Toora is a town in Victoria, Australia whose main industry is dairy farming. It is located at the top of Corner Inlet opposite Wilsons Promontory National Park. In the the population was 681.

==History==

The Post Office opened on 18 August 1882.

Located on the South Gippsland Highway east of Wilsons Promontory, Toora was first named Muddy Creek in the 1860s when a timber mill was set up on a 640-acre Mangrove Pre-emptive Right to supply much needed hardwood for the colony. The gold boom had led to a building surge in Melbourne when blue gum sleepers were used in the first piers constructed at Port Melbourne while railway sleepers were sent to India when the British Government were constructing hundreds of miles of railway lines.
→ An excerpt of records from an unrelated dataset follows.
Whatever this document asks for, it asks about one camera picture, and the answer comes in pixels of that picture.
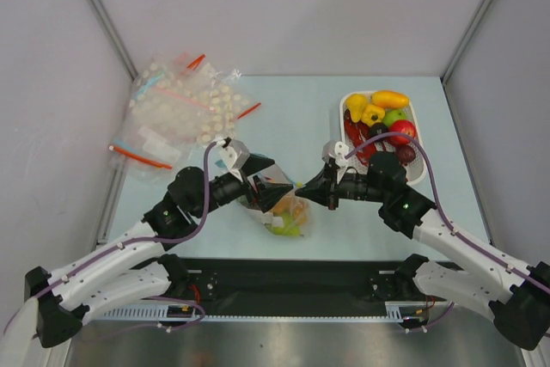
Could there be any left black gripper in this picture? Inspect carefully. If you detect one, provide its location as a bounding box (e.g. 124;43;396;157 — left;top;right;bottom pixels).
192;154;292;218

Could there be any orange toy fruit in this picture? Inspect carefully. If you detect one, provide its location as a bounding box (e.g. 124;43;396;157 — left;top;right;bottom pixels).
277;198;309;226

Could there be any clear blue-zipper bag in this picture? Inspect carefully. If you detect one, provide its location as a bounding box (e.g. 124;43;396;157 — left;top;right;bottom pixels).
237;163;312;237

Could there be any green pear toy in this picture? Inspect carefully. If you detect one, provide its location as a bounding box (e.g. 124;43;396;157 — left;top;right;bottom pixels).
266;217;303;237

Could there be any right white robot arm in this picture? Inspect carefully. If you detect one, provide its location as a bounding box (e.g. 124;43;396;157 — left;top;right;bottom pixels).
296;153;549;351

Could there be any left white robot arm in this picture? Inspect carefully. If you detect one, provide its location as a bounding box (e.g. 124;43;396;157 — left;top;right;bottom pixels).
25;155;293;348

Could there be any pile of spare zip bags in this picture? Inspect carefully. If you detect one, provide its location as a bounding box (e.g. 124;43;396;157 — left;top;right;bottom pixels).
108;52;261;179

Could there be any red chili toy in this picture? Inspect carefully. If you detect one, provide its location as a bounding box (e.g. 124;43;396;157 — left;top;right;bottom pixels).
344;119;378;167

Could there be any dark purple plum toy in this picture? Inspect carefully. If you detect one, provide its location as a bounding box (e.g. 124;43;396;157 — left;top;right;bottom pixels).
369;122;388;138

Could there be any yellow bell pepper toy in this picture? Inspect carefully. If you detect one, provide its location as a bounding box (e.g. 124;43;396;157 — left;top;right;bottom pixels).
361;103;386;126

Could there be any dark red passionfruit toy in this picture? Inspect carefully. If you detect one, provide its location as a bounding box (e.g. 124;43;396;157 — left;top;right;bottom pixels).
395;145;417;165

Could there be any yellow pear toy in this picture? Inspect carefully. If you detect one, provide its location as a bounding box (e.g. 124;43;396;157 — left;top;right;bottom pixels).
345;94;369;123

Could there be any white perforated basket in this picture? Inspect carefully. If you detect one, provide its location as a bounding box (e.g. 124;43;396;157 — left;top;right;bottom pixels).
339;90;426;185

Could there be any green apple toy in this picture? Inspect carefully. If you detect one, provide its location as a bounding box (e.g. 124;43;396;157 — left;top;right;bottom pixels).
382;109;407;127

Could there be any red apple toy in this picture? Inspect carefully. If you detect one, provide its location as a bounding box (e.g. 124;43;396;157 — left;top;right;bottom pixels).
388;119;417;147

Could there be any yellow mango toy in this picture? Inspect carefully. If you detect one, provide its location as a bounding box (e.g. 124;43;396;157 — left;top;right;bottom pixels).
371;90;410;109

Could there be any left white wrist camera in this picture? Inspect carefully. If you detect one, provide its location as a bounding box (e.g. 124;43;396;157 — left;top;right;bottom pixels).
219;138;250;182

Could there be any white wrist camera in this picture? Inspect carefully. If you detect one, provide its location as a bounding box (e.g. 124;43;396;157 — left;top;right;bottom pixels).
219;138;250;182
321;140;351;168

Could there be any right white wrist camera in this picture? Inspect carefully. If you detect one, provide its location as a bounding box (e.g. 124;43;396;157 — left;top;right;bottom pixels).
321;140;351;168

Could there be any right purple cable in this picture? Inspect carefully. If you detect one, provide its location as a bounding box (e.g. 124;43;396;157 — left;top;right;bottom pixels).
345;132;550;295

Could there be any purple cable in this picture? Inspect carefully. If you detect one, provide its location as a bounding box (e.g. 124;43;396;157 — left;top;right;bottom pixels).
345;132;550;295
3;138;229;333

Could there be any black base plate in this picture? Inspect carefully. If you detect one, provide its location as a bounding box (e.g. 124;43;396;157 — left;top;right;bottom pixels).
115;254;435;317

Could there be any grey slotted cable duct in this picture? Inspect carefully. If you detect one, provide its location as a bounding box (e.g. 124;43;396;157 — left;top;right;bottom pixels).
90;301;428;322

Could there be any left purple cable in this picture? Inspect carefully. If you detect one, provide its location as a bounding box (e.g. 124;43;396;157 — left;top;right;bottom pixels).
3;138;229;333
George Buchanan built a sawmill at Sealers Cove on Wilsons Promontory but the supply of timber was too limited and in 1853 he arranged for it to be relocated first to Agnes River and then across to Muddy Creek. Situated on the east bank of Muddy Creek, Buchanan's Mill had contracts for many types of sawn timber which was transported across the mangrove swamp to Swan Bay where it was loaded onto barges which carried them to larger boats anchored in deeper water in Corner Inlet. Parts of the old tramlines and loading facilities still remain.

More mills were established in the thickly forested hills and the timber was transported on tramlines across swamps and taken to seaports by barges.

Not far from the old mill site, still on the coastal plain, during the depression of the 1890s the government of the day encouraged settlement of the area as farming land under the Village Settlement Scheme but the blocks were too small and the scheme failed. The abandoned land was taken up for dairying and the fattening of cattle. These are the main industries of the area today.

The Toora Magistrates' Court closed on 1 July 1981, not having been visited by a Magistrate since 1971.

==Surrounding area==

Further inland, the spectacular countryside continues to offer new views at every turn. North of Toora beyond Mt. Best and Mt. Fatigue is the beautiful Gunyah Gunyah Forest which is home to huge mountain ash, colourful beeches, wattles and magnificent tree ferns. The sounds of the lyre birds are always present. This timber reserve of 2,000 acres backs onto the scenic Grand Ridge Road which meanders across the full length of the Strzelecki Ranges.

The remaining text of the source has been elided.